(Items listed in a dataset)
━━━━━━━━━━━━━━━━━━━━━━━━━━━━━━
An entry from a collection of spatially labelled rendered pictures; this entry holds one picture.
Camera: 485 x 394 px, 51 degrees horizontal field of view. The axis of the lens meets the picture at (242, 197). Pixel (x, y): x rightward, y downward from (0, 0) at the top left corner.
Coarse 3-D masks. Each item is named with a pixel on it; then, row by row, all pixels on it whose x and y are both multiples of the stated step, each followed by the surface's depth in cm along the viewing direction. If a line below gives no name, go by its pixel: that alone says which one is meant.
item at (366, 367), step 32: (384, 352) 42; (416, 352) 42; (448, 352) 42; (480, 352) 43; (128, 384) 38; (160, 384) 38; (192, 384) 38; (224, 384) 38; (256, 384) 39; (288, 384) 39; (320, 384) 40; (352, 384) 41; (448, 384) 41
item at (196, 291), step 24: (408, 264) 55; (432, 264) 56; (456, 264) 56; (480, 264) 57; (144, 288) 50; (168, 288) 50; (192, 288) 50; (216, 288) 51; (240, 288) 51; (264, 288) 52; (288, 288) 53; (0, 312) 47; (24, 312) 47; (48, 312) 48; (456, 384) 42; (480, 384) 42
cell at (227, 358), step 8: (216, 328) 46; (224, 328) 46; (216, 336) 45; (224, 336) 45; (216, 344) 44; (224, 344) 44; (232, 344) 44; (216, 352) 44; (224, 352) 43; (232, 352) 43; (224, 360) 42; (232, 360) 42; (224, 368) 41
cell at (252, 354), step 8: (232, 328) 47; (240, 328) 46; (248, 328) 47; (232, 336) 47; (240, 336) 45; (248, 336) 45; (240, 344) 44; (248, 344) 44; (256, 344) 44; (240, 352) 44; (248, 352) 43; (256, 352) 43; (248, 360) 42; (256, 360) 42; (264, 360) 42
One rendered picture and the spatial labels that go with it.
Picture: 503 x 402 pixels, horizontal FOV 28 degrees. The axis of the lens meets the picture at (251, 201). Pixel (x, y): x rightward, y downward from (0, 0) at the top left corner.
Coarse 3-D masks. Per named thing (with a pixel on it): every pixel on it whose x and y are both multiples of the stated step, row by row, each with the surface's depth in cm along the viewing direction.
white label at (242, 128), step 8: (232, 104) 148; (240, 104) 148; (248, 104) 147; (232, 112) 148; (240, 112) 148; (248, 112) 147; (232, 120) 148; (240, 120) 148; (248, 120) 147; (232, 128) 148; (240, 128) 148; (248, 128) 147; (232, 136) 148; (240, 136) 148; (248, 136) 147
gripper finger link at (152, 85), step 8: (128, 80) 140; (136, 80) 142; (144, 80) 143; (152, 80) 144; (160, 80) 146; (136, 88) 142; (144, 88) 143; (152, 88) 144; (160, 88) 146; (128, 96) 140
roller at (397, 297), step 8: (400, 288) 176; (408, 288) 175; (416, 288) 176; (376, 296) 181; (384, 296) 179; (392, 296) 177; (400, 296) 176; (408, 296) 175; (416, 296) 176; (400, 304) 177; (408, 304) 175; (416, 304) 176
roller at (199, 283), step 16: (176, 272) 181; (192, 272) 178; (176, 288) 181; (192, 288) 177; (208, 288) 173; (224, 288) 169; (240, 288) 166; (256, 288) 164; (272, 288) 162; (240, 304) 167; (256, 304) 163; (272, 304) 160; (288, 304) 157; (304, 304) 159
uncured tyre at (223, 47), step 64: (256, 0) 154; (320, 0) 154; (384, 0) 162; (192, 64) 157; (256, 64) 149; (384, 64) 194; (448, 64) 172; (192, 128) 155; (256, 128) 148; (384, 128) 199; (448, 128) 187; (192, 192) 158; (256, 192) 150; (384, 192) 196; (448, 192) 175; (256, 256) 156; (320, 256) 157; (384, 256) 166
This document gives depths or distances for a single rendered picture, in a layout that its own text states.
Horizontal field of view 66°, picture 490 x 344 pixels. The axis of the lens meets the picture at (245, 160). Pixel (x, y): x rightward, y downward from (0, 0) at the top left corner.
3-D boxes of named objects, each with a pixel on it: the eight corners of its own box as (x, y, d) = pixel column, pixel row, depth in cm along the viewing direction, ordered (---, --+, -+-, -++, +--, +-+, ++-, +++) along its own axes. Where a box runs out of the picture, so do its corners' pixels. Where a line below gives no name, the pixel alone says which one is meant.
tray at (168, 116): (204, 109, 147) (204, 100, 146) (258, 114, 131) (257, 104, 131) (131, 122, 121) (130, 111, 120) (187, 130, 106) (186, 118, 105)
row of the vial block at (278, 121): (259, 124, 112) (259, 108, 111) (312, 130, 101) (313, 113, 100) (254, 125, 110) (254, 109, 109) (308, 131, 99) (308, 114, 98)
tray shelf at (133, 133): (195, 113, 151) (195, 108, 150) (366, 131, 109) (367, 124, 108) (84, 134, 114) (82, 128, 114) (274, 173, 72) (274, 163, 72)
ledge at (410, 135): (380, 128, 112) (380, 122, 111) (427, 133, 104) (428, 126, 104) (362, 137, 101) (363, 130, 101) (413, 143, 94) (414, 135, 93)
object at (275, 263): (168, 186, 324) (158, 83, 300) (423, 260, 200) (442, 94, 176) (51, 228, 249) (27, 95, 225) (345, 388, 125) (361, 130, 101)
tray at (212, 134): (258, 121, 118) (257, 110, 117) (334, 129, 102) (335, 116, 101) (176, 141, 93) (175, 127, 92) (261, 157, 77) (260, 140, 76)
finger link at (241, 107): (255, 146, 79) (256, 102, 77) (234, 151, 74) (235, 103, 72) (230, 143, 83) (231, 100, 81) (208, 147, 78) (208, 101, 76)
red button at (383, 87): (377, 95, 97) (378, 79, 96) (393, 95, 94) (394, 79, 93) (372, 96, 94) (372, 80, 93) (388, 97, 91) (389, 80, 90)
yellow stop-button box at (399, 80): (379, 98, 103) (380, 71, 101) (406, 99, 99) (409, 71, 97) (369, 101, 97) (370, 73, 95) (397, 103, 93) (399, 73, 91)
━━━━━━━━━━━━━━━━━━━━━━━━━━━━━━
*Exercise requirements:* All entries above are to be reproduced exactly.

*Result below:*
An entry from a collection of spatially labelled rendered pictures; this entry holds one picture.
Camera: 485 x 394 px, 51 degrees horizontal field of view. The axis of the lens meets the picture at (242, 197). Pixel (x, y): x rightward, y downward from (0, 0) at the top left corner.
Coarse 3-D masks. Each item is named with a pixel on it; then, row by row, all pixels on it whose x and y are both multiples of the stated step, each followed by the surface's depth in cm along the viewing direction. If a line below gives no name, go by its pixel: that alone says which one is meant.
item at (366, 367), step 32: (384, 352) 42; (416, 352) 42; (448, 352) 42; (480, 352) 43; (128, 384) 38; (160, 384) 38; (192, 384) 38; (224, 384) 38; (256, 384) 39; (288, 384) 39; (320, 384) 40; (352, 384) 41; (448, 384) 41
item at (196, 291), step 24: (408, 264) 55; (432, 264) 56; (456, 264) 56; (480, 264) 57; (144, 288) 50; (168, 288) 50; (192, 288) 50; (216, 288) 51; (240, 288) 51; (264, 288) 52; (288, 288) 53; (0, 312) 47; (24, 312) 47; (48, 312) 48; (456, 384) 42; (480, 384) 42
cell at (227, 358), step 8: (216, 328) 46; (224, 328) 46; (216, 336) 45; (224, 336) 45; (216, 344) 44; (224, 344) 44; (232, 344) 44; (216, 352) 44; (224, 352) 43; (232, 352) 43; (224, 360) 42; (232, 360) 42; (224, 368) 41
cell at (252, 354), step 8: (232, 328) 47; (240, 328) 46; (248, 328) 47; (232, 336) 47; (240, 336) 45; (248, 336) 45; (240, 344) 44; (248, 344) 44; (256, 344) 44; (240, 352) 44; (248, 352) 43; (256, 352) 43; (248, 360) 42; (256, 360) 42; (264, 360) 42
One rendered picture and the spatial labels that go with it.
Picture: 503 x 402 pixels, horizontal FOV 28 degrees. The axis of the lens meets the picture at (251, 201). Pixel (x, y): x rightward, y downward from (0, 0) at the top left corner.
Coarse 3-D masks. Per named thing (with a pixel on it): every pixel on it whose x and y are both multiples of the stated step, row by row, each with the surface's depth in cm along the viewing direction.
white label at (242, 128), step 8: (232, 104) 148; (240, 104) 148; (248, 104) 147; (232, 112) 148; (240, 112) 148; (248, 112) 147; (232, 120) 148; (240, 120) 148; (248, 120) 147; (232, 128) 148; (240, 128) 148; (248, 128) 147; (232, 136) 148; (240, 136) 148; (248, 136) 147
gripper finger link at (152, 85), step 8: (128, 80) 140; (136, 80) 142; (144, 80) 143; (152, 80) 144; (160, 80) 146; (136, 88) 142; (144, 88) 143; (152, 88) 144; (160, 88) 146; (128, 96) 140
roller at (397, 297), step 8: (400, 288) 176; (408, 288) 175; (416, 288) 176; (376, 296) 181; (384, 296) 179; (392, 296) 177; (400, 296) 176; (408, 296) 175; (416, 296) 176; (400, 304) 177; (408, 304) 175; (416, 304) 176
roller at (199, 283), step 16: (176, 272) 181; (192, 272) 178; (176, 288) 181; (192, 288) 177; (208, 288) 173; (224, 288) 169; (240, 288) 166; (256, 288) 164; (272, 288) 162; (240, 304) 167; (256, 304) 163; (272, 304) 160; (288, 304) 157; (304, 304) 159
uncured tyre at (223, 47), step 64: (256, 0) 154; (320, 0) 154; (384, 0) 162; (192, 64) 157; (256, 64) 149; (384, 64) 194; (448, 64) 172; (192, 128) 155; (256, 128) 148; (384, 128) 199; (448, 128) 187; (192, 192) 158; (256, 192) 150; (384, 192) 196; (448, 192) 175; (256, 256) 156; (320, 256) 157; (384, 256) 166
This document gives depths or distances for a single rendered picture, in a layout that its own text states.
Horizontal field of view 66°, picture 490 x 344 pixels. The axis of the lens meets the picture at (245, 160). Pixel (x, y): x rightward, y downward from (0, 0) at the top left corner.
3-D boxes of named objects, each with a pixel on it: the eight corners of its own box as (x, y, d) = pixel column, pixel row, depth in cm along the viewing direction, ordered (---, --+, -+-, -++, +--, +-+, ++-, +++) along its own axes. Where a box runs out of the picture, so do its corners' pixels. Where a line below gives no name, the pixel alone says which one is meant.
tray at (168, 116): (204, 109, 147) (204, 100, 146) (258, 114, 131) (257, 104, 131) (131, 122, 121) (130, 111, 120) (187, 130, 106) (186, 118, 105)
row of the vial block at (278, 121): (259, 124, 112) (259, 108, 111) (312, 130, 101) (313, 113, 100) (254, 125, 110) (254, 109, 109) (308, 131, 99) (308, 114, 98)
tray shelf at (133, 133): (195, 113, 151) (195, 108, 150) (366, 131, 109) (367, 124, 108) (84, 134, 114) (82, 128, 114) (274, 173, 72) (274, 163, 72)
ledge at (410, 135): (380, 128, 112) (380, 122, 111) (427, 133, 104) (428, 126, 104) (362, 137, 101) (363, 130, 101) (413, 143, 94) (414, 135, 93)
object at (275, 263): (168, 186, 324) (158, 83, 300) (423, 260, 200) (442, 94, 176) (51, 228, 249) (27, 95, 225) (345, 388, 125) (361, 130, 101)
tray at (212, 134): (258, 121, 118) (257, 110, 117) (334, 129, 102) (335, 116, 101) (176, 141, 93) (175, 127, 92) (261, 157, 77) (260, 140, 76)
finger link at (241, 107): (255, 146, 79) (256, 102, 77) (234, 151, 74) (235, 103, 72) (230, 143, 83) (231, 100, 81) (208, 147, 78) (208, 101, 76)
red button at (383, 87): (377, 95, 97) (378, 79, 96) (393, 95, 94) (394, 79, 93) (372, 96, 94) (372, 80, 93) (388, 97, 91) (389, 80, 90)
yellow stop-button box at (399, 80): (379, 98, 103) (380, 71, 101) (406, 99, 99) (409, 71, 97) (369, 101, 97) (370, 73, 95) (397, 103, 93) (399, 73, 91)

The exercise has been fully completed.